LAFAYETTE, La. (KLFY)– During the 1960s, radio personalities had vinyl records or cassette tapes of albums like Buckwheat Zydeco. Legendary radio personality Paul Thibeaux, also known as The House Rocker, used his platform to provide a space for the black community through radio.
“There’s not a Black person who grew up in this area who’s over 60 years old for sure probably younger than that who wasn’t touched didn’t experience Paul Thibeaux. That’s the universal experience that we have,” says Charles Cravins of the Cravins Brothers Zydeco & Info Show.
Dustin Cravins says Thibeaux “is at the top of the food chain” when it comes to the standard he set in radio.
Thibeaux spread his infectious personality across the airwaves in many locations. He even worked weekends at the once-remembered KVOL in Lafayette. Delanna Pierre, Thibeaux’s niece says his entire persona changed when he got on air.

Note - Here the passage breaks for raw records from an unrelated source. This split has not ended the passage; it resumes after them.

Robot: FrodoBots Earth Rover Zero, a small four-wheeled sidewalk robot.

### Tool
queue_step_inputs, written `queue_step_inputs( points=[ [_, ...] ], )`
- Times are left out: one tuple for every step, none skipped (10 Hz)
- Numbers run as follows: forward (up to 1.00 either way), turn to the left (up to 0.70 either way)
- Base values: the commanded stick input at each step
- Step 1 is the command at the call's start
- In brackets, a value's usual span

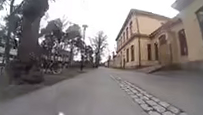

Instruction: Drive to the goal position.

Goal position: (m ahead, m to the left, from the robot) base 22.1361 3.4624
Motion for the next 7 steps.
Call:
queue_step_inputs(
  points=[
    [1.0,0.01],
    [1.0,0.01],
    [1.0,0.01],
    [1.0,0.01],
    [1.0,0.01],
    [1.0,0.01],
    [1.0,0.01]
  ],
)
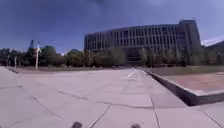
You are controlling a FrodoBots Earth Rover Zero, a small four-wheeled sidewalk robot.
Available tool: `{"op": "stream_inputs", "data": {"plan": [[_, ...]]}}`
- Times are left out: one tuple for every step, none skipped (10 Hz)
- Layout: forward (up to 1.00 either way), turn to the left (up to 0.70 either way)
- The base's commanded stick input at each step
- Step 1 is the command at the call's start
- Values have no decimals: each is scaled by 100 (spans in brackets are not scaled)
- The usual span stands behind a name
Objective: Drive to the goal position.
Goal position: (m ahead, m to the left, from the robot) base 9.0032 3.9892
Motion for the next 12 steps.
{"op": "stream_inputs", "data": {"plan": [[85,3],[85,3],[85,3],[85,3],[85,-1],[85,-31],[85,-31],[85,-31],[85,-31],[85,-28],[85,-10],[85,3]]}}
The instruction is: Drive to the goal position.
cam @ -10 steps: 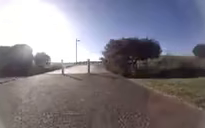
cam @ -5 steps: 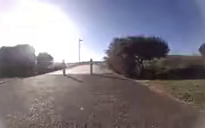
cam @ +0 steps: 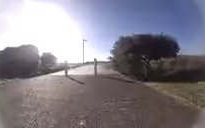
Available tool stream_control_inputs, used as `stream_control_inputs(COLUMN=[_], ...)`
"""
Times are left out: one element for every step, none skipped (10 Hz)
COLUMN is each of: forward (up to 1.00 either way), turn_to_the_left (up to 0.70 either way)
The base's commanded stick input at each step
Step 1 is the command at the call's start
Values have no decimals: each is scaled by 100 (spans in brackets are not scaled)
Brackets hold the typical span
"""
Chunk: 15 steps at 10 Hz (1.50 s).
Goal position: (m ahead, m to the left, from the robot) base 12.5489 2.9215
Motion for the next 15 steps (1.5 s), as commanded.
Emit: stream_control_inputs(forward=[70, 70, 70, 70, 70, 70, 70, 70, 70, 70, 70, 70, 70, 70, 70], turn_to_the_left=[0, 0, 0, 0, 0, 0, 0, 0, 0, 0, 0, 0, 0, 0, 0])
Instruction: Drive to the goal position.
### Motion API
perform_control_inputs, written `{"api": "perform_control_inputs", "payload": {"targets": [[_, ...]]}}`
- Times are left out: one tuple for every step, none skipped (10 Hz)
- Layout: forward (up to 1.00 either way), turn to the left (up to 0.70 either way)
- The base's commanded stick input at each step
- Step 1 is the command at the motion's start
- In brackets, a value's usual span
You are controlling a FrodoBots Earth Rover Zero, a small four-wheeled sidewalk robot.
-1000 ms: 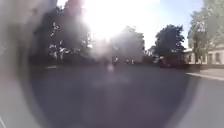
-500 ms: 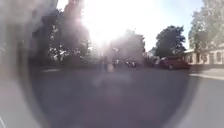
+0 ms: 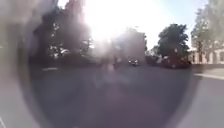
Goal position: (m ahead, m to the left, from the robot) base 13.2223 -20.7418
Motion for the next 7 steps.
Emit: {"api": "perform_control_inputs", "payload": {"targets": [[0.70,0.14],[0.70,0.14],[0.70,0.14],[0.70,0.14],[0.70,0.14],[0.70,0.14],[0.70,0.04]]}}
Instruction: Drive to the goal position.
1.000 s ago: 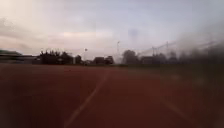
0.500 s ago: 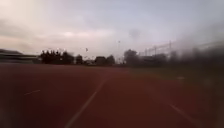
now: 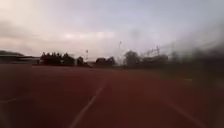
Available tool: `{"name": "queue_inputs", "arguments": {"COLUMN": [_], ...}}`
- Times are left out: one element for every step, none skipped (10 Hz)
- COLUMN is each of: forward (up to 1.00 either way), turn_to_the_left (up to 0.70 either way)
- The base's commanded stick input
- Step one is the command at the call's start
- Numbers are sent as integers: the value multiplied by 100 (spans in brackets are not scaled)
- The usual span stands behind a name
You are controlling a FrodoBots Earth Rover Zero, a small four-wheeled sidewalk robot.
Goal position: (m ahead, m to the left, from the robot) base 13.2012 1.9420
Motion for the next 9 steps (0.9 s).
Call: {"name": "queue_inputs", "arguments": {"forward": [70, 70, 70, 70, 70, 70, 70, 70, 70], "turn_to_the_left": [0, 0, 0, -16, -28, -18, -3, 0, 0]}}
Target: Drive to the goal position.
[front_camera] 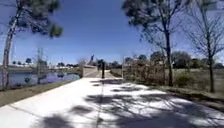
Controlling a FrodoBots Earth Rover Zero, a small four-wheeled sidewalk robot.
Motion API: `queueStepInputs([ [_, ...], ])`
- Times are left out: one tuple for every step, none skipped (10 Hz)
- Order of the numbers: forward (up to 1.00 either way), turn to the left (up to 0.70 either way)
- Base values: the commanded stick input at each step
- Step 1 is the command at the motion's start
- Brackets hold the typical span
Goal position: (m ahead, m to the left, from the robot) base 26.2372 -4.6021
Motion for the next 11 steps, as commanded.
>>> queueStepInputs([
  [0.70,0.00],
  [0.70,0.00],
  [0.70,0.00],
  [0.70,0.00],
  [0.70,0.00],
  [0.70,0.00],
  [0.70,0.00],
  [0.70,0.00],
  [0.70,0.00],
  [0.70,0.00],
  [0.70,-0.11],
])
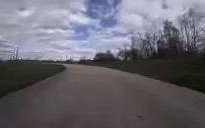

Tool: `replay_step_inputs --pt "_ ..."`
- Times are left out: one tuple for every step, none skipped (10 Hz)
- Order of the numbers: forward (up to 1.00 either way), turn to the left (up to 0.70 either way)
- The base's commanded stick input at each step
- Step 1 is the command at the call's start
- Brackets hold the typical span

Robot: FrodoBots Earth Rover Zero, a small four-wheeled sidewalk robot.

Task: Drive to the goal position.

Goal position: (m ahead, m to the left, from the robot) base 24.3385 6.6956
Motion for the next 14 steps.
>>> replay_step_inputs --pt "1.0 0.0" --pt "1.0 0.0" --pt "1.0 0.0" --pt "1.0 0.0" --pt "1.0 0.0" --pt "1.0 0.0" --pt "1.0 0.0" --pt "1.0 0.0" --pt "1.0 0.0" --pt "1.0 0.0" --pt "1.0 0.0" --pt "1.0 0.0" --pt "1.0 0.0" --pt "1.0 0.0"
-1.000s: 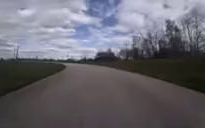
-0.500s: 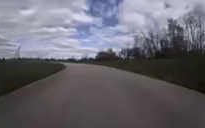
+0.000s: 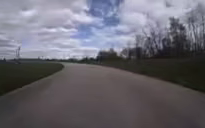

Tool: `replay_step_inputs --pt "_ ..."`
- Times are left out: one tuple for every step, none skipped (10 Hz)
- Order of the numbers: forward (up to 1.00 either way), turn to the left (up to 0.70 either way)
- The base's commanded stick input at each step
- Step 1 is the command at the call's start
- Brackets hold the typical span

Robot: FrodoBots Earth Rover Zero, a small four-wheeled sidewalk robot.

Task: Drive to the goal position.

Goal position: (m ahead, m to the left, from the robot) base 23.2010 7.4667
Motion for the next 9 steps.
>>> replay_step_inputs --pt "1.0 0.0" --pt "1.0 0.0" --pt "1.0 0.0" --pt "1.0 0.0" --pt "1.0 0.0" --pt "1.0 0.0" --pt "1.0 0.0" --pt "1.0 0.0" --pt "1.0 0.0"
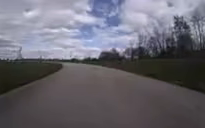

“He gave the Black community ease. He was somebody that looked like them on the radio, sounded like them playing their music,” says Cory “DJ Hot” Arceneaux.
Thibeaux is remembered for his talent and the information he spread on-air. His show was important because of how he connected the black community.
Before streaming services, Acadiana had House Rocker Record Shop. This part of Thibeaux’s legacy gave local musicians a chance to sell their records. It is now located at the corner of Washington and West Simcoe St.
Although The House Rocker passed in 1983, he is still revered for his work over their airwaves.
“It was an important anchor for the community. It was; it wouldn’t have the meaning today that it did back then. It just wouldn’t because things were so limited just for that man to be on the radio was a big deal,” says Cravins.